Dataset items
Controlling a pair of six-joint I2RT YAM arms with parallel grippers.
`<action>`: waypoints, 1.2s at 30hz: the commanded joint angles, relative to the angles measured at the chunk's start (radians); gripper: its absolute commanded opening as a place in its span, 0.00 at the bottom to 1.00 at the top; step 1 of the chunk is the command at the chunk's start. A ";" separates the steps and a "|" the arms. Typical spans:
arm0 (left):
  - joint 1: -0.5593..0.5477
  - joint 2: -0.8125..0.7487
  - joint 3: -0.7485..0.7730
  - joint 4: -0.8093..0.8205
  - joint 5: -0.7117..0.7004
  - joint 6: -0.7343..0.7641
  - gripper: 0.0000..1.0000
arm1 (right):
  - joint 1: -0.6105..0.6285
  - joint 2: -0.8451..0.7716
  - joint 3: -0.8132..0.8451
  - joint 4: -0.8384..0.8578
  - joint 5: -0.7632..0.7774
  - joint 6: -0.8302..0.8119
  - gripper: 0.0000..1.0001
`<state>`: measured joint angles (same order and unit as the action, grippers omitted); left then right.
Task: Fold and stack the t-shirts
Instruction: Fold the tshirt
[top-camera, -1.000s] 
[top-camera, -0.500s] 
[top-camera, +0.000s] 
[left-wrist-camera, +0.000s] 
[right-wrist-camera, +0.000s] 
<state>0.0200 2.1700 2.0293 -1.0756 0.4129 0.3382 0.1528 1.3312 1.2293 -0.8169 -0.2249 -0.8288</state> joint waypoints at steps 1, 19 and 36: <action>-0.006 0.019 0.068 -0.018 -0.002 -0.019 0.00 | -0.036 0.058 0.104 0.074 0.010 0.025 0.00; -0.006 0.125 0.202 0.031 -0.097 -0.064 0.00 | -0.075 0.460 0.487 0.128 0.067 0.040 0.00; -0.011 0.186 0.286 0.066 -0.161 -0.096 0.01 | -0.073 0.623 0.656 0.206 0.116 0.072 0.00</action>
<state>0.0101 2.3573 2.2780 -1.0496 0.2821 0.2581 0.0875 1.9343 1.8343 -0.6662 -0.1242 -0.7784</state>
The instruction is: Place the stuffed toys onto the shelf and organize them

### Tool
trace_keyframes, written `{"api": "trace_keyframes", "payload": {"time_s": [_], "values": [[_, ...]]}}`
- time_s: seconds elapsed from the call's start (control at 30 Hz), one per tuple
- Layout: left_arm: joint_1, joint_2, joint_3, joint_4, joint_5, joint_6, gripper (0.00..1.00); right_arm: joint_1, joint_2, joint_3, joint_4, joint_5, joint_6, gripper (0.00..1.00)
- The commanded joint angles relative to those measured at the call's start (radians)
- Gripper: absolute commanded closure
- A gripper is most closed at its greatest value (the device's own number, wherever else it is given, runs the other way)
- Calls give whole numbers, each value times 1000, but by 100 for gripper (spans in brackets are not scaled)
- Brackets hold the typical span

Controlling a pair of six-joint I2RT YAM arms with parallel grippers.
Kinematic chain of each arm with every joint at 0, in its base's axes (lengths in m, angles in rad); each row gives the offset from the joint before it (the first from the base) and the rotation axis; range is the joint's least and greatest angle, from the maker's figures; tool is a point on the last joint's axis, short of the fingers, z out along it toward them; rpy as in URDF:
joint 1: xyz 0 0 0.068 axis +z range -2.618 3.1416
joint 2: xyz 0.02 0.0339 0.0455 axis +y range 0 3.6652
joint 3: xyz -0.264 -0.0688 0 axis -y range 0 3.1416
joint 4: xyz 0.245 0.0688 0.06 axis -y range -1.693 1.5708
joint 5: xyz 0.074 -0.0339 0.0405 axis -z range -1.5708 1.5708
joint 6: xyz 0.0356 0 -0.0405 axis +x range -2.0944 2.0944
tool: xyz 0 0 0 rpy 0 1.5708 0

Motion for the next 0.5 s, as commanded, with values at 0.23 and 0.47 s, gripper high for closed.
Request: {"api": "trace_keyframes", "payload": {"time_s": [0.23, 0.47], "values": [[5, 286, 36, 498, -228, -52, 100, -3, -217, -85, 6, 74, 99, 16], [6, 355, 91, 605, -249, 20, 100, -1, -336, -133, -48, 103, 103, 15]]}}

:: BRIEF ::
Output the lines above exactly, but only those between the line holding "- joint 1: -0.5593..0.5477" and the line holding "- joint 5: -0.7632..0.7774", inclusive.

:: EXERCISE RESPONSE ::
  - joint 1: -0.5593..0.5477
  - joint 2: -0.8125..0.7487
  - joint 3: -0.7485..0.7730
  - joint 4: -0.8093..0.8205
  - joint 5: -0.7117..0.7004
  - joint 6: -0.7343..0.7641
  - gripper: 0.0000..1.0000
arm1 (right):
  - joint 1: -0.6105..0.6285
  - joint 2: -0.8451..0.7716
  - joint 3: -0.8132..0.8451
  - joint 4: -0.8384..0.8578
  - joint 5: -0.7632..0.7774

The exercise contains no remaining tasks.